Le roman fut enfin accepté par une maison discrète du sud de la France, si discrète que je ne pourrais espérer ni richesse ni célébrité, mais c’était déjà ça, et je fêtai avec grande dignité la signature du contrat avec Thibaut et Alain dans une crêperie tenue par une vieille fille revêche. Début janvier, j’avais réintégré un bureau confortable, dans lequel je passais mes journées à attendre le coucher du soleil et la fin de la semaine. J’y abattais les besognes quotidiennes sans beaucoup d’états d’âme et surtout sans me poser la moindre question à leur sujet. C’était de toute façon inutile tant elles étaient routinières. J’avais d’ailleurs bien d’autres préoccupations en tête, à mes yeux plus dignes de respect, comme le menu de la cantine et le rangement de mes tiroirs.
Chaque soir, je retrouvais Raphaël – il m’avait laissé le soin de le baptiser à ma guise – en quelque endroit imprévu, où nous nous tenions des discussions décousues sur n’importe quel sujet. Au sein de ces bavardages se glissait mon apprentissage, au fur et à mesure duquel m’étaient révélés arcanes et mystères de toutes sortes. Sa façon de procéder m’était souvent un tantinet obscure, et j’acquérais sans jamais m’en apercevoir des dons de plus en plus intéressants, dont il m’était expressément recommandé de ne faire qu’un salutaire usage. Ainsi, préserver d’un accident mortel un gamin potentiellement futur prix Nobel de la paix serait des plus bienvenus.
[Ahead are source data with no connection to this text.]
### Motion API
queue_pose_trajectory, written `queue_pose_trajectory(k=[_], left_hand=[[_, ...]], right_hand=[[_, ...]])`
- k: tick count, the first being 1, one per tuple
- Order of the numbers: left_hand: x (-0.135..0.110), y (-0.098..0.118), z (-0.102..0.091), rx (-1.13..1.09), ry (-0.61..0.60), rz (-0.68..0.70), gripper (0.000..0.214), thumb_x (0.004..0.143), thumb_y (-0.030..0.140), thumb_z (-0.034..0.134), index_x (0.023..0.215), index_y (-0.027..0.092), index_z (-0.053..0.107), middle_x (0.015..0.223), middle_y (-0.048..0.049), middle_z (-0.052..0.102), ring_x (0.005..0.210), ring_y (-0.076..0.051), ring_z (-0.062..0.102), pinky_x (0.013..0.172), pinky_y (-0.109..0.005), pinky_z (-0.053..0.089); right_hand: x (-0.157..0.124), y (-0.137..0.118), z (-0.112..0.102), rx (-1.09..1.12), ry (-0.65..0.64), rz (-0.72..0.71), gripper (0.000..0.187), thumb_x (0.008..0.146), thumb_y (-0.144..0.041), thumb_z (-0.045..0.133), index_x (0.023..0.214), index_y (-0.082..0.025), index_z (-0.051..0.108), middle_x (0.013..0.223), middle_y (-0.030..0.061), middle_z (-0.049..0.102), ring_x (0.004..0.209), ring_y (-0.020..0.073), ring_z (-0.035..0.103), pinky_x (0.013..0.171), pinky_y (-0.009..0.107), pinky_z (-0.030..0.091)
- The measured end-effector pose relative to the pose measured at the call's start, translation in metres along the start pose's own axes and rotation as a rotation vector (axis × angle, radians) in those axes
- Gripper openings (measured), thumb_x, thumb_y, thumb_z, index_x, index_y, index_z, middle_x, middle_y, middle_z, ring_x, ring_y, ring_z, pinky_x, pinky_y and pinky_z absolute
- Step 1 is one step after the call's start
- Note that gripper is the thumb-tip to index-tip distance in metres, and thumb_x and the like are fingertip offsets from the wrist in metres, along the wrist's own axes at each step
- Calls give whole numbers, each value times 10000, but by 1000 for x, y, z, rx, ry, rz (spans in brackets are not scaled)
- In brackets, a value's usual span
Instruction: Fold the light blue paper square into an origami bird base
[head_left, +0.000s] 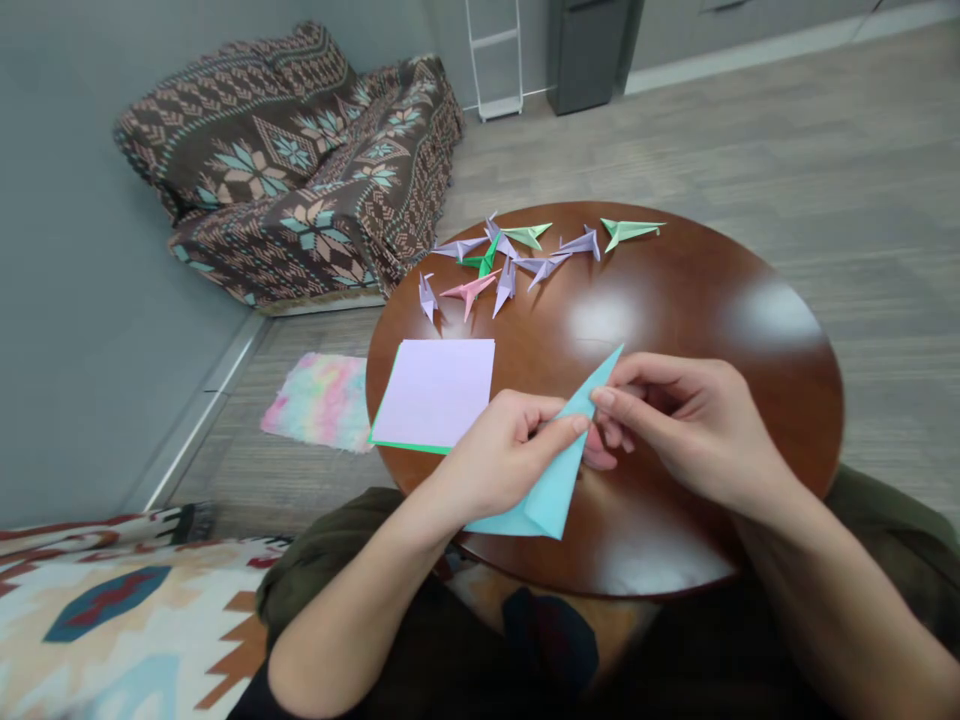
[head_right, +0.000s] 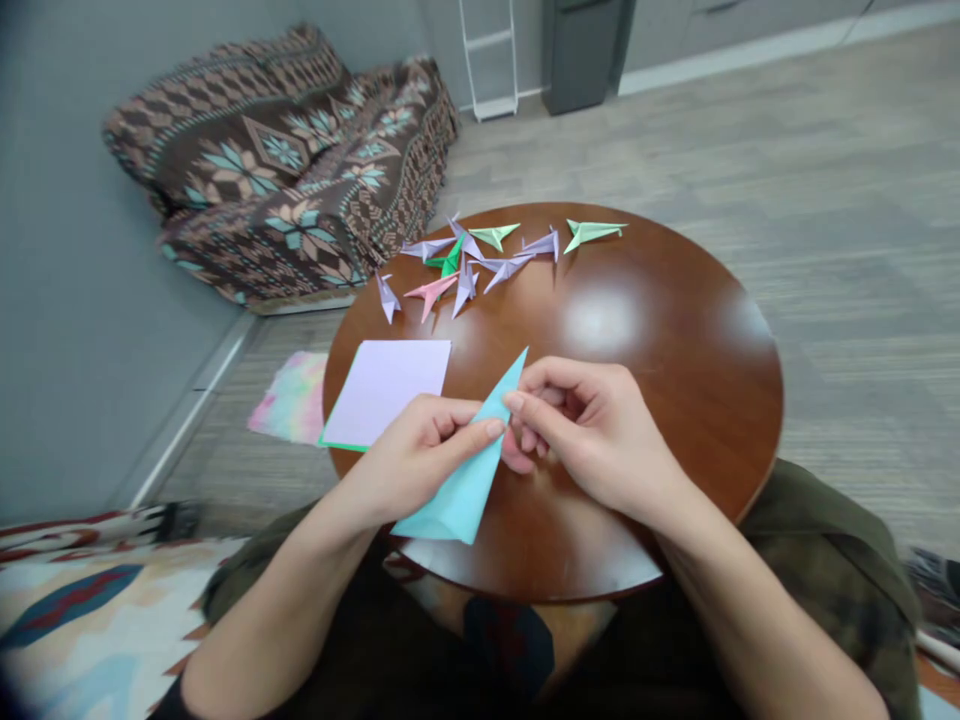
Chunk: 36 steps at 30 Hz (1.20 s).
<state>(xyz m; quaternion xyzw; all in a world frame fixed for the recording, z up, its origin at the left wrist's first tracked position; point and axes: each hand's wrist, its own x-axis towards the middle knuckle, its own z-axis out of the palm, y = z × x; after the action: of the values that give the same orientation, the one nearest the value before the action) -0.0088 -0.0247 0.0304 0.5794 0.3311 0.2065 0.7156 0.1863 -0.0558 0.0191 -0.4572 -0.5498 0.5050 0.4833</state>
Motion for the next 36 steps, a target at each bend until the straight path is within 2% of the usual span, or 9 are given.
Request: queue_pose_trajectory(k=[6,9,12,17,20,25,30,33,36], left_hand=[[2,-6,-10,-338,-308,-139,580,980,654,539,987,145,816,983,-149,827,1035,-279,780,919,-336,577],[7,-15,-7,-455,-308,-96,395,940,501,690,996,124,793,977,-153,824,921,-247,792,907,-329,581],[9,-17,-4,-486,-258,-105,314,862,437,814,890,135,735,890,-129,816,810,-214,778,822,-315,598],[5,-11,-7,-199,52,-130,338,798,412,885,828,134,695,824,-78,803,645,-135,702,616,-217,519],[5,-9,-7,-62,111,-119,374,806,464,862,829,135,686,825,-88,804,628,-134,688,569,-204,474],[7,-7,-2,-66,80,-85,318,854,406,813,831,154,620,801,-89,802,615,-137,693,556,-197,466],[11,-14,-4,-273,-66,-100,375,925,492,723,955,119,696,862,-152,812,796,-235,785,807,-338,603],[12,-20,-7,-319,-170,-149,533,973,602,611,996,89,752,864,-176,809,787,-239,781,801,-338,610],[12,-21,-8,-337,-211,-145,528,1001,581,578,983,89,770,864,-168,808,776,-222,773,785,-313,609]], right_hand=[[4,6,-6,69,-60,-69,217,930,-366,792,792,-214,723,684,-12,602,546,120,544,493,263,462],[4,8,-9,90,-79,-110,180,910,-346,813,786,-226,761,862,28,655,681,146,619,577,280,516],[5,10,-13,82,-80,-117,148,910,-362,814,822,-243,798,918,43,698,792,176,666,704,298,563],[8,17,-22,219,-19,-37,275,988,-498,692,1055,-266,823,961,46,748,874,188,689,852,304,574],[9,18,-21,228,-32,50,235,945,-461,761,983,-236,816,874,29,744,813,169,683,787,260,563],[7,6,-12,85,-61,112,315,882,-436,830,700,-202,724,661,17,710,610,157,651,613,264,519],[5,0,-8,-19,-16,45,317,886,-481,815,725,-220,735,649,17,711,584,168,647,580,289,525],[4,2,-9,-77,-6,21,279,873,-466,832,763,-222,755,703,28,736,617,177,667,565,283,528],[4,3,-9,-72,-22,16,229,872,-431,841,802,-228,761,747,30,747,646,184,688,570,283,537]])
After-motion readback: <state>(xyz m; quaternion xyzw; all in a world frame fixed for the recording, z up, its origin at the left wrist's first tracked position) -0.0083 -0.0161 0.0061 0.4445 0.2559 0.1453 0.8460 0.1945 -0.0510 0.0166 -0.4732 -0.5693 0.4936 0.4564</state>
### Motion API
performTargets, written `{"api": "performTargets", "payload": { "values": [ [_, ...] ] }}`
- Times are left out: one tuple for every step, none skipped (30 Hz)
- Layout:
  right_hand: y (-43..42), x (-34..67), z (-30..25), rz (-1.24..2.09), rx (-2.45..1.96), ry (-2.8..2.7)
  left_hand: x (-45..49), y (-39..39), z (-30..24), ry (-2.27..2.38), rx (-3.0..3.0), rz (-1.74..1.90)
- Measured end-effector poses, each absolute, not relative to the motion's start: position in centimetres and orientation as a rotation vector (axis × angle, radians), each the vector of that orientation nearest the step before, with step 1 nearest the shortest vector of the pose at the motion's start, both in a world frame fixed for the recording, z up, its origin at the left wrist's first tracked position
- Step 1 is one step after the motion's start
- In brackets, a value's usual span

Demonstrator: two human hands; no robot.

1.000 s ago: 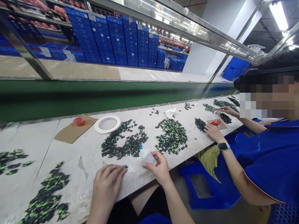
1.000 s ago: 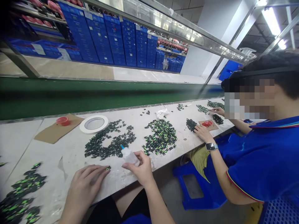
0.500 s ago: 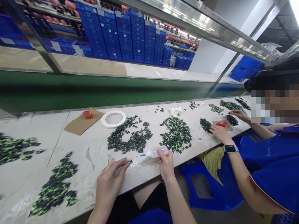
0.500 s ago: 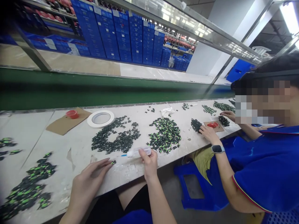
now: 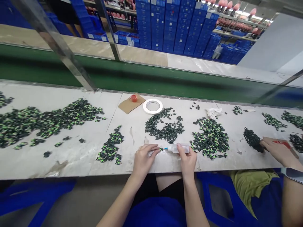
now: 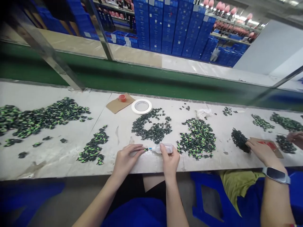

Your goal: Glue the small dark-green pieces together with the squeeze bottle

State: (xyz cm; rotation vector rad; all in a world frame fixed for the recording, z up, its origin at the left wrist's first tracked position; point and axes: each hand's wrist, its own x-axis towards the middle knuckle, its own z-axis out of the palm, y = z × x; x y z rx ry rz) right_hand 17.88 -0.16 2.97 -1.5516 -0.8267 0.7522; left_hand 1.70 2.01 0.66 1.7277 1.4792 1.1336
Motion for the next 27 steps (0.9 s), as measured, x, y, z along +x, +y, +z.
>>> {"api": "performTargets", "payload": {
  "values": [
    [-0.15,17.87,2.98,0.752,-1.556,-0.837,1.71,2.00,0.70,1.479,1.729,1.135],
    [-0.15,17.87,2.97,0.748,-1.561,-0.842,1.71,2.00,0.73,1.478,1.729,1.135],
    [-0.14,17.87,2.95,0.743,-1.566,-0.846,1.71,2.00,0.75,1.478,1.727,1.131],
    [-0.13,17.87,2.93,0.739,-1.572,-0.848,1.70,2.00,0.75,1.478,1.724,1.127],
    [-0.12,17.86,2.91,0.736,-1.577,-0.851,1.69,2.01,0.75,1.478,1.721,1.123],
    [-0.12,17.85,2.89,0.735,-1.580,-0.855,1.68,2.03,0.74,1.478,1.719,1.120],
    [-0.12,17.84,2.87,0.738,-1.580,-0.857,1.68,2.04,0.72,1.480,1.720,1.119],
    [-0.12,17.83,2.86,0.740,-1.578,-0.857,1.67,2.04,0.71,1.482,1.724,1.117],
    [-0.13,17.81,2.84,0.741,-1.577,-0.857,1.67,2.05,0.69,1.484,1.730,1.115],
    [-0.14,17.79,2.82,0.741,-1.576,-0.856,1.67,2.05,0.67,1.484,1.736,1.112],
    [-0.15,17.78,2.79,0.739,-1.574,-0.853,1.67,2.05,0.64,1.485,1.740,1.112],
    [-0.16,17.76,2.78,0.734,-1.573,-0.848,1.67,2.04,0.62,1.483,1.742,1.112],
    [-0.16,17.75,2.77,0.730,-1.573,-0.843,1.68,2.03,0.60,1.481,1.742,1.114],
    [-0.17,17.74,2.77,0.725,-1.571,-0.836,1.69,2.02,0.57,1.481,1.741,1.116],
    [-0.17,17.74,2.79,0.724,-1.571,-0.832,1.70,2.01,0.54,1.483,1.739,1.119],
    [-0.17,17.74,2.82,0.722,-1.572,-0.829,1.70,2.01,0.50,1.487,1.736,1.120],
    [-0.18,17.74,2.86,0.723,-1.575,-0.830,1.70,2.00,0.46,1.488,1.735,1.121],
    [-0.19,17.75,2.89,0.727,-1.578,-0.834,1.70,2.00,0.41,1.488,1.736,1.122],
    [-0.21,17.75,2.91,0.732,-1.579,-0.840,1.69,2.00,0.36,1.486,1.738,1.127],
    [-0.23,17.76,2.92,0.740,-1.575,-0.847,1.68,2.00,0.30,1.482,1.740,1.131],
    [-0.26,17.76,2.91,0.748,-1.569,-0.850,1.67,2.00,0.25,1.478,1.744,1.138],
    [-0.27,17.75,2.89,0.755,-1.561,-0.850,1.67,2.01,0.19,1.475,1.751,1.144],
    [-0.28,17.74,2.86,0.759,-1.554,-0.847,1.67,2.02,0.15,1.474,1.757,1.151],
    [-0.27,17.71,2.81,0.761,-1.548,-0.838,1.67,2.03,0.11,1.474,1.764,1.155],
    [-0.25,17.69,2.77,0.761,-1.544,-0.825,1.68,2.04,0.08,1.472,1.768,1.156],
    [-0.22,17.68,2.72,0.760,-1.540,-0.811,1.69,2.03,0.06,1.471,1.770,1.155],
    [-0.19,17.69,2.65,0.760,-1.535,-0.798,1.70,2.02,0.05,1.469,1.768,1.151]
  ]
}}
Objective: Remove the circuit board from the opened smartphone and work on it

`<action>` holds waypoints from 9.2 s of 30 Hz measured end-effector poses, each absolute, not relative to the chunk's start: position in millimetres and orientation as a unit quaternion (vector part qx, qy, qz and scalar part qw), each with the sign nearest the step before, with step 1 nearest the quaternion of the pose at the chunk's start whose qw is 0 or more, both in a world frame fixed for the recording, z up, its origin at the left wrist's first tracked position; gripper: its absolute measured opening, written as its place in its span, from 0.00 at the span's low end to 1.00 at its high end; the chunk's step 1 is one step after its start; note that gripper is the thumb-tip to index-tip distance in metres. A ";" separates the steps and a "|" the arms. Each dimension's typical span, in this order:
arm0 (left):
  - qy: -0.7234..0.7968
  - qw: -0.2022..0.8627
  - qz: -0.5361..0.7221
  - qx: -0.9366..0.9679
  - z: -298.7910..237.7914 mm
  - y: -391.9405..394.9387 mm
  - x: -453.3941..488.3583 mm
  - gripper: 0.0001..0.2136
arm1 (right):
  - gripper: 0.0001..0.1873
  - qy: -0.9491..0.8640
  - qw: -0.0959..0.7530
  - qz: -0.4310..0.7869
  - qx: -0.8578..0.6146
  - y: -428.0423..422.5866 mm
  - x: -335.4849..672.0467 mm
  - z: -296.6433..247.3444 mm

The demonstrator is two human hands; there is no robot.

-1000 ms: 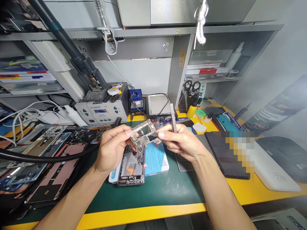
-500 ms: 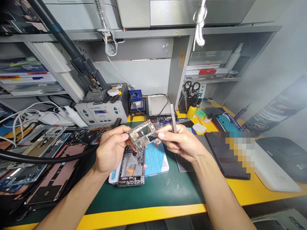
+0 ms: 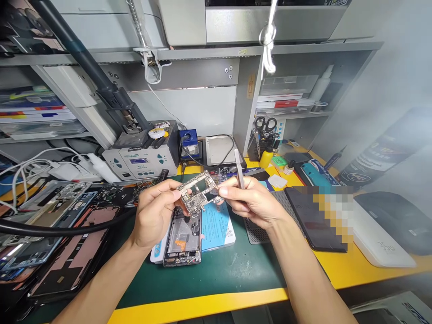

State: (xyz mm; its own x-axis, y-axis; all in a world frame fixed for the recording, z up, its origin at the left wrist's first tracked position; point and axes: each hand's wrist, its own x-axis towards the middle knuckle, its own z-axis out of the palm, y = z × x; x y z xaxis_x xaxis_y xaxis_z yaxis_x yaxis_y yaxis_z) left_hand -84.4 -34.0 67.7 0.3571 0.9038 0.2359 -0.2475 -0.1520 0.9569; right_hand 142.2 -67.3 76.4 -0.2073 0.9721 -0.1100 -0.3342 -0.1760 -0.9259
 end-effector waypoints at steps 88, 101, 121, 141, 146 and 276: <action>0.346 0.472 0.421 0.693 71.3 -77.2 -62.8 0.08 | 0.20 -0.517 0.561 0.448 -0.465 -91.2 129.8 91.8; 0.356 0.491 0.435 0.666 72.8 -81.9 -58.5 0.08 | 0.28 -0.514 0.566 0.493 -0.415 -91.7 129.3 93.2; 0.343 0.504 0.428 0.668 69.2 -80.1 -61.2 0.08 | 0.28 -0.519 0.562 0.484 -0.425 -90.2 128.8 93.4; 0.351 0.518 0.466 0.625 72.3 -85.3 -54.0 0.09 | 0.04 -0.495 0.575 0.521 -0.391 -93.7 133.1 89.7; 0.349 0.521 0.468 0.622 72.3 -85.6 -53.8 0.09 | 0.05 -0.497 0.571 0.534 -0.378 -94.6 133.0 91.4; 0.549 0.281 0.190 0.764 60.7 4.3 -122.6 0.12 | 0.25 -0.418 0.456 0.380 -0.688 -152.6 106.9 77.3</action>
State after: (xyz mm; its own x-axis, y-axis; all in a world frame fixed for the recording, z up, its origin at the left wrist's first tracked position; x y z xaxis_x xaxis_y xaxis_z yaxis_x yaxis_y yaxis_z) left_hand -122.6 4.3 60.7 0.3259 0.9452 -0.0192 0.7319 -0.2394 0.6380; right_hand 106.9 -152.6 77.3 0.3619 0.9216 -0.1403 0.2290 -0.2337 -0.9449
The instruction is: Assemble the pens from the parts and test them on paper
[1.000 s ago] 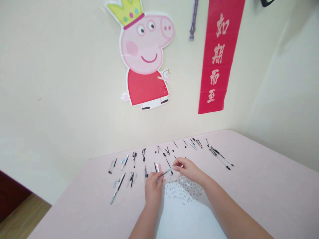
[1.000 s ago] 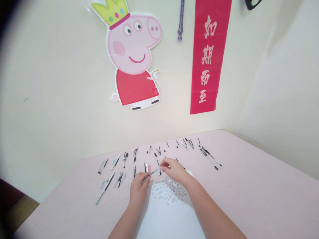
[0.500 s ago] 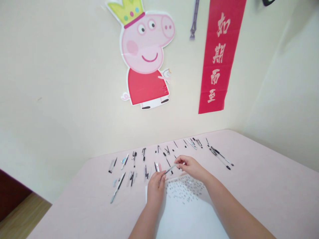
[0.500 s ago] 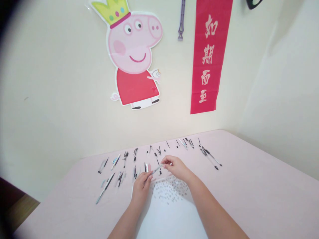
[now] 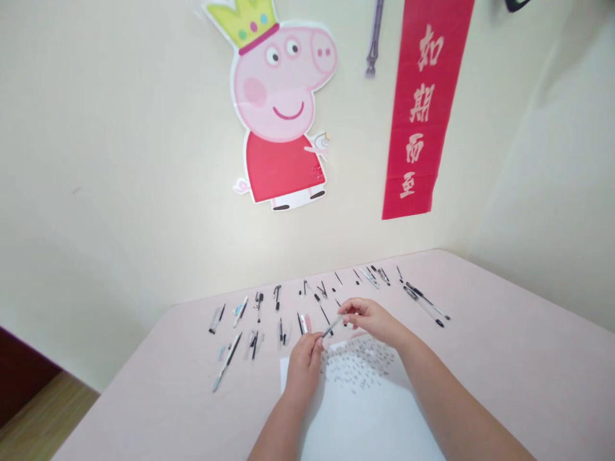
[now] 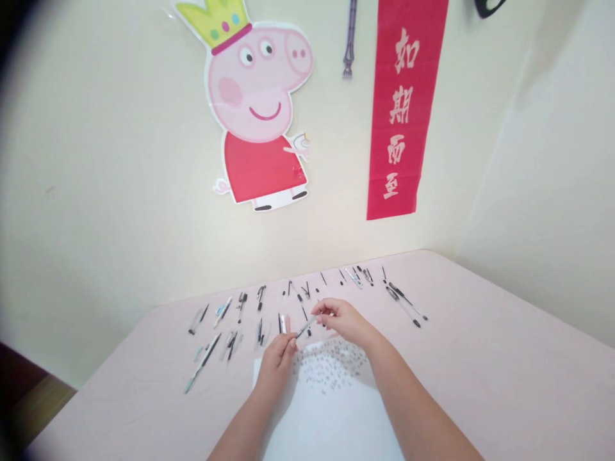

Avec pour seule réserve qu’il convenait que ça ne se remarque pas.
J’évitai ainsi à un écrivain alcoolique dans une mauvaise passe de sauter sous un métro. Le pauvre était sur le point ou de se faire la peau, ou d’écrire un chef-d’œuvre. Au bon endroit et au bon moment, je ne lui laissai guère le choix et, l’ayant par hasard bousculé avec force – il trouva le mur peu à son goût –, l’invitai indirectement à se remettre à la tâche. Dans sa fureur, il m’avait traité de tous les noms, avant de rentrer chez lui, toujours empli de rage, se défouler sur d’innocentes pages blanches, oubliant du même coup ses velléités suicidaires. Participer ainsi au développement de la littérature française m’occasionna un plaisir sans précédent.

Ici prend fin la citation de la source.